时间:2015-02-02 18:16:13

标签: python csv database-normalization

这是最终将加载到MySQL数据库的csv文件示例。问题是数据未规范化,因为routes列中有多个值。

stop_id,on_street,cross_street,routes,boardings
49,HARRISON,PAULINA,"126, 755",1.6
50,ASHLAND,CONGRESS,"9,126",14.8
51,ASHLAND,VAN BUREN,"9,126",100.9
52,JACKSON,1900 W.(MALCOLM X COLL.),126,82.8

我想将routes列提取到一个新的csv文件中,其中stop_idroute作为列标题,每行只有一条路径。我已经尝试将未规范化的csv导入MySQL数据库,但无法实际规范化。在导入数据库之前,在Python中执行此任何帮助将非常感激。

2 个答案:

答案 0 :(得分:1)

这将为每条路线创建一行。如果你想要一行中的所有路线,你可以摆弄内部for循环。

import csv
import re

sample = """stop_id,on_street,cross_street,routes,boardings
49,HARRISON,PAULINA,"126, 755",1.6
50,ASHLAND,CONGRESS,"9,126",14.8
51,ASHLAND,VAN BUREN,"9,126",100.9
52,JACKSON,1900 W.(MALCOLM X COLL.),126,82.8"""

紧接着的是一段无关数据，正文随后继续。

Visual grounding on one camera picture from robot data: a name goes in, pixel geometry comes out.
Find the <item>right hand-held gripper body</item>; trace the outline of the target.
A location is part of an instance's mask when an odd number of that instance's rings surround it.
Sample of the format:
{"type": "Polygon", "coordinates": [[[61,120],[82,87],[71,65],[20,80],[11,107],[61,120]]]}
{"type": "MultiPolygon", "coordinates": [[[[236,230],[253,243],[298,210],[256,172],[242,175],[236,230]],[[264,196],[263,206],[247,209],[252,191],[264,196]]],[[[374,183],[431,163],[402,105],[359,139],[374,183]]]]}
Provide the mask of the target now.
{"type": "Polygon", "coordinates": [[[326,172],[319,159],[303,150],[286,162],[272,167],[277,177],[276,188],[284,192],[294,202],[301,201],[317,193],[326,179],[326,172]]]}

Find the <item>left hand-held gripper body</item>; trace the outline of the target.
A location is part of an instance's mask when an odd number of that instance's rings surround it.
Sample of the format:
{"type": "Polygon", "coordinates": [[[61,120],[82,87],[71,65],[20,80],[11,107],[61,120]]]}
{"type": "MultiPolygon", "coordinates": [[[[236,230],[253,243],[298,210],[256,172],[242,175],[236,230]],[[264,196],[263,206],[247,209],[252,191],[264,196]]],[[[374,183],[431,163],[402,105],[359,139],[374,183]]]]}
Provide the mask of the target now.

open('sample.csv','w').write(sample)

with open('sample.csv') as sample, open('output.csv','w') as output:
    reader = csv.reader(sample)
    writer = csv.writer(output)
    # discard input header
    next(reader)
    # write output header
    writer.writerow(['stop_id', 'route'])
    # process rows
    for row in reader:
        if row:
            for route in re.split(r', *', row[3].replace('"', '')):
                writer.writerow([row[0], route])


print open('output.csv').read()

答案 1 :(得分:0)

获取重要的列

def get_interesting_columns():
    import csv
    with open("stuff","r") as f:
        oReader = csv.reader(f)
        next(oReader) # get rid of titles line. 
                      # comment it out if you want the headings too
        for l in oReader:
            yield l[0],l[-2]

您可以使用该生成器创建另一个csv文件。

或者您可以使用类似SQLAlchemy的东西来使用python来执行您需要的sql insert语句。